Ketsui: Kizuna Jigoku Tachi (ケツイ ～絆地獄たち～) is a 2003 vertical shoot 'em up arcade game by Cave, released in Japanese arcades. A Nintendo DS boss rush version was released in October 2008 in Japan. It included a Superplay DVD featuring a world record scoring run by a top ranked player. The arcade game was ported to the Xbox 360 and released in 2010. A special version of Dodonpachi Daifukkatsu Black Label was released on the Xbox 360 in 2011, which is a crossover with Ketsui, featuring the ship, re-arranged music and scoring system from Ketsui on top of the Dodonpachi Daifukkatsu Black Label scoring system.

==Gameplay==

Arcade version screenshot

- Scoring
Ketsuis scoring system centers around numbered "chips" that are dropped from defeated enemies. Each chip bears a number from 1 to 5, signifying their value, which gets added to the player's accumulated total of chip points when collected. The value of a chip is dependent on the player's proximity to the enemy when it is destroyed using the player's normal shots. For example, destroying an enemy from far away will yield lower-value chips (such as 1s and 2s) while destroying enemies at close range will yield higher-value chips (such as 4s and 5s). When a chip whose value is higher than 1 is obtained, a counter will appear in the upper-left of the screen and quickly count down from 60 to 0. While this counter is above zero, every enemy destroyed with the player's lock-on shots will drop chips with the same value as the chip collected that was higher than 1, regardless of proximity. For example, if the player destroys an enemy at point-blank with their normal shots and receives a 5-value chip, then quickly switches to their lock-on shots, every enemy destroyed will yield 5-valued chips, regardless of proximity and so long as the counter stays above 0. When the counter hits 0, every enemy destroyed with lock-on shots will only yield 1-valued chips, though the player can keep replenishing the counter by quickly collecting more chips that are valued higher than 1.

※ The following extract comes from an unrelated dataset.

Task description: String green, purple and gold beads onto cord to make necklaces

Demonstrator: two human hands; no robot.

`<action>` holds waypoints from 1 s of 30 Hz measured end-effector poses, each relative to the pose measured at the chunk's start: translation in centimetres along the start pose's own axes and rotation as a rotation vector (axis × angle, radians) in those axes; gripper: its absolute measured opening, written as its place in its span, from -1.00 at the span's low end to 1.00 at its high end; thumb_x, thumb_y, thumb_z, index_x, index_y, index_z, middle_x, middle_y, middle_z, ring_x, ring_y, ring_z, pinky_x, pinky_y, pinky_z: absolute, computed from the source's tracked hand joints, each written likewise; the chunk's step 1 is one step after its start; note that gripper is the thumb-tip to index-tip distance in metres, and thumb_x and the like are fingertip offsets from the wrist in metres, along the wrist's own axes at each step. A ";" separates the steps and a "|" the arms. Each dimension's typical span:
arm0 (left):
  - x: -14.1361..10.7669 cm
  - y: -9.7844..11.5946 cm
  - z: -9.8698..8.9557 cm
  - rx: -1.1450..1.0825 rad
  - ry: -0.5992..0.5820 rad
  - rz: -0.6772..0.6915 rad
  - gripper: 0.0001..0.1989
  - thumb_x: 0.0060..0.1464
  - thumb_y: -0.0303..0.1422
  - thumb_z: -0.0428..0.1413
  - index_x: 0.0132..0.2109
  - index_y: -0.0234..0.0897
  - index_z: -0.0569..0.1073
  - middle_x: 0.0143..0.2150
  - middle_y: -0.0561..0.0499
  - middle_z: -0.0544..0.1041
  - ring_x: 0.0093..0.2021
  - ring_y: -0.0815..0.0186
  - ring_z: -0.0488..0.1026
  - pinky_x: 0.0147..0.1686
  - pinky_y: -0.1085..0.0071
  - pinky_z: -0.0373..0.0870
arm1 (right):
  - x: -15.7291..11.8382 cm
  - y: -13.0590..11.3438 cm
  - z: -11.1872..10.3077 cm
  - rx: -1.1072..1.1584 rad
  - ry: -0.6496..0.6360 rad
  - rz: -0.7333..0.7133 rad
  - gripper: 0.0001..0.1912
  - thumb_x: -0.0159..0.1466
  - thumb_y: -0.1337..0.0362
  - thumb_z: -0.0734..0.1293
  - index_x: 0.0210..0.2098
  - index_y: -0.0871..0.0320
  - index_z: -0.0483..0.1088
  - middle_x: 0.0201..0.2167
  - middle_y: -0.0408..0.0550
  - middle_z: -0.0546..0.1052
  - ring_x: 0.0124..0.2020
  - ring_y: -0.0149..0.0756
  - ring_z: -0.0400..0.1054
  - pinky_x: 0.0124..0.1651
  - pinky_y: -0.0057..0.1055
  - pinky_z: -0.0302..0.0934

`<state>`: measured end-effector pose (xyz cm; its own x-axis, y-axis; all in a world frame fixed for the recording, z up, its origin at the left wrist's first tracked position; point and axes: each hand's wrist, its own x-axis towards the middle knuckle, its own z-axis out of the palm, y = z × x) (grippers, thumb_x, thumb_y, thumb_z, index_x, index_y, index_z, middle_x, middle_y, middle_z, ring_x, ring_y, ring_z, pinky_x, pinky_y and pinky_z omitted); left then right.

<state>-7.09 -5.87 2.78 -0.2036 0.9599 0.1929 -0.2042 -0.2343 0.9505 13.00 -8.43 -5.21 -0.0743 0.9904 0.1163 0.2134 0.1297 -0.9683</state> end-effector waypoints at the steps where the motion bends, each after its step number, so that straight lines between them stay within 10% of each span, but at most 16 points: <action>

While using the lock-on shot, however, the player will lose a small number of their accumulated chip points per enemy defeated, forcing the player to balance between normal and lock-on shots in order to obtain the highest number of accumulated chips possible per stage. At the end of each stage when the player faces the boss, the player's total number of chips will slowly deplete throughout the duration of the boss battle. The number of chips remaining at the end of the boss battle will act as a multiplier and greatly increase the player's end-of-level score, thus defeating the boss quickly will yield a higher multiplier.

- Fighters
- AH-Y72 Tiger Schwert: Fires in wide formation, slow movement, fast lock-on, Lloyd Evansmann and Alice Blackbarn.
- FH-X4 Panzer Jäger: Fires in straight formation, fast movement, slow lock-on, Steele Yurek and Yuma Nanase.

- Stages
1. Noisy Town - INTERCEPTION

A fortified city under EVAC's direct control. A pedestrian bridge, state-of-the-art skyscrapers, a stadium with a large baseball field and even an indoor sky slope, but the roads and structures are littered with enemy aircraft and artillery emplacements, hidden and ready to strike.
- Sub-Boss: Medium-sized and pontoon-equipped helicopter Sea Horse
- Boss: "Air superiority" large combat helicopter Bullfrog

2. Armored Green - SUBURB

A forward operating base hidden deep in the forest surrounding the city. This is where every model of tank at EVAC's disposal is first encountered.
- Sub-Boss: Large connected tanks Gem & Ini
- Boss: Multi-tracks battle tank XM-117 Sphynx

3. Twilight Fleet - CANAL FLEET

An EVAC naval base where much of its fleet are harbored, some ships being well armed, particularly one huge battleship.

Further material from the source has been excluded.